I mean, really, if Landmark truly believes that we all create our own reality then, like, didn't Landmark just create that critical "reality" of just being criticized too? Yet contrarily Landmark's outward behavior seems to demonstrate that they believe more of a litigious and victimology philosophy than any kind self-proclaimed quasi-mystical/self-deterministic philosophy whatsoever. A wee bit of a dichotomy don't you think.
There are always two sides to every story: Check out "Outrageous Betrayal," by Steven Pressman and "Cults in Our Midst," by Dr. Margaret Singer, PhD, here at amazon.com (preferable the 1995 edition Cults in Our Midst with the section about large group awareness training and Landmark specifically that Landmark sued against and suppressed)--otherwise you can find the 1995 suppressed section of "Cults in Our Midst" at rickross.com under the search term: "Intruding into the Workplace."

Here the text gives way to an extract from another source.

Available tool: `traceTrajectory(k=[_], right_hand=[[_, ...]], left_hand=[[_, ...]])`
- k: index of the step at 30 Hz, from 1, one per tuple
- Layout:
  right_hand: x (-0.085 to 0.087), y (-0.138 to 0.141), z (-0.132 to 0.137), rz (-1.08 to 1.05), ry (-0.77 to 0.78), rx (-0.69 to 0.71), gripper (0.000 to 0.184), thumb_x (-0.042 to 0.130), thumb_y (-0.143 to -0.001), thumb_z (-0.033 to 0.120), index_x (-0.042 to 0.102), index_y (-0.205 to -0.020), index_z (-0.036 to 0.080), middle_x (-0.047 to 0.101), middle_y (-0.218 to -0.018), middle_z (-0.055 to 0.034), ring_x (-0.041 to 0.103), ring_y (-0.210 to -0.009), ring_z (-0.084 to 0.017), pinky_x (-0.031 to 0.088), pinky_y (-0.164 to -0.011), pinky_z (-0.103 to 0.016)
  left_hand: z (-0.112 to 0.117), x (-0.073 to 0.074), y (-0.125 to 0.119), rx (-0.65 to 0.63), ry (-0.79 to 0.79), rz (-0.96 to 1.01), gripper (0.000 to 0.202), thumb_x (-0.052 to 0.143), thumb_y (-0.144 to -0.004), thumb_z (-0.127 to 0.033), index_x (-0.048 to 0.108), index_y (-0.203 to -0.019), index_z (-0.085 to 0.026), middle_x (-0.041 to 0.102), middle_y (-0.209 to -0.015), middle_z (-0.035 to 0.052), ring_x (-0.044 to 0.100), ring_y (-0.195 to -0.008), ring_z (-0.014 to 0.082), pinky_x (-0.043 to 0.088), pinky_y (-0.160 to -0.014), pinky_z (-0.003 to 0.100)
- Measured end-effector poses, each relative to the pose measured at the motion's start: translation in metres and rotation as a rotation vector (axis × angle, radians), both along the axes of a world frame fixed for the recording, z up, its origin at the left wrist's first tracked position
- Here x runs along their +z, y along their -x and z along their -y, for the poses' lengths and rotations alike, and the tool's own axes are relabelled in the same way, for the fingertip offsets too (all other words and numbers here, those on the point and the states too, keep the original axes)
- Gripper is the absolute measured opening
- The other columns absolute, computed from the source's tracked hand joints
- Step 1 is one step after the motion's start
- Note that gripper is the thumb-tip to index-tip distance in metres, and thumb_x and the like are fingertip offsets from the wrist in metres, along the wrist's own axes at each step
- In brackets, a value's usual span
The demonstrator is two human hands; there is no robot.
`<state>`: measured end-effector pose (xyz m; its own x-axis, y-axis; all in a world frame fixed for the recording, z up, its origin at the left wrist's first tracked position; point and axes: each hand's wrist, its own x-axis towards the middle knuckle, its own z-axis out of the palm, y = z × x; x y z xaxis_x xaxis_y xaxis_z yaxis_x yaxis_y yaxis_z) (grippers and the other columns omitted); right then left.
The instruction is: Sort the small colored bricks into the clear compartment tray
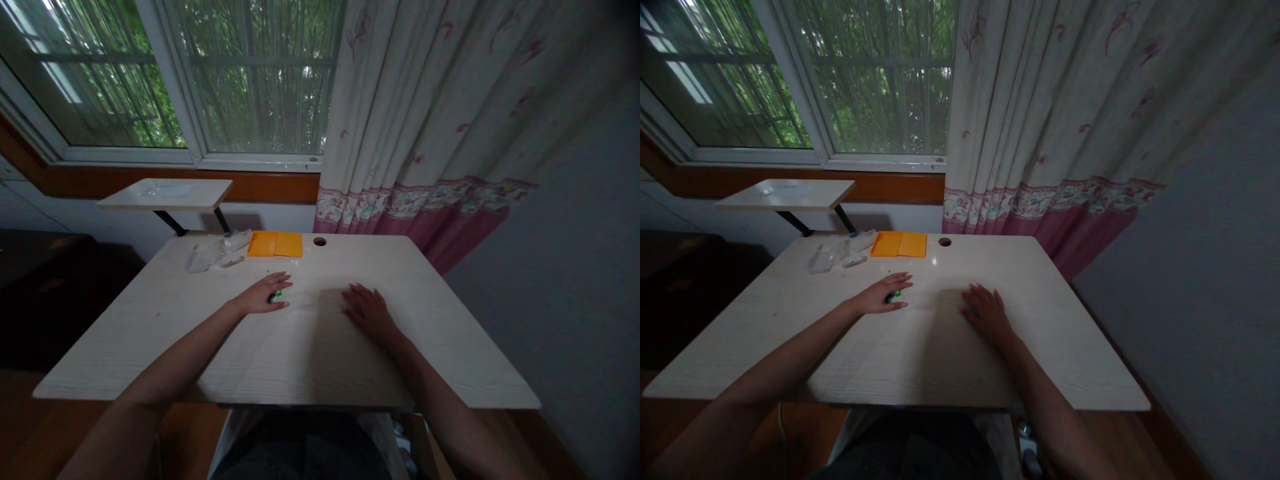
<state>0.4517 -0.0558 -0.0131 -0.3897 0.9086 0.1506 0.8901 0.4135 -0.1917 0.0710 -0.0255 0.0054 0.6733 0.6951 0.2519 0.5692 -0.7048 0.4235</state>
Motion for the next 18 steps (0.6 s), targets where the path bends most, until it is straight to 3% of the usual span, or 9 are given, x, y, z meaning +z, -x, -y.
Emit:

When in doubt practice your right to be a skeptical/informed buyer. If said company/author or newly converted friend, relative or coworker resists such efforts, evades your questions, pressures, interrogates, guilt trips, or belittles you for asking such questions then chances are you should run--not--walk away. What kind of a real friend would ever act that way towards you? It's sort of like if someone borrows 200 dollars from you but then you never hear from them. Well then: it was probably worth it.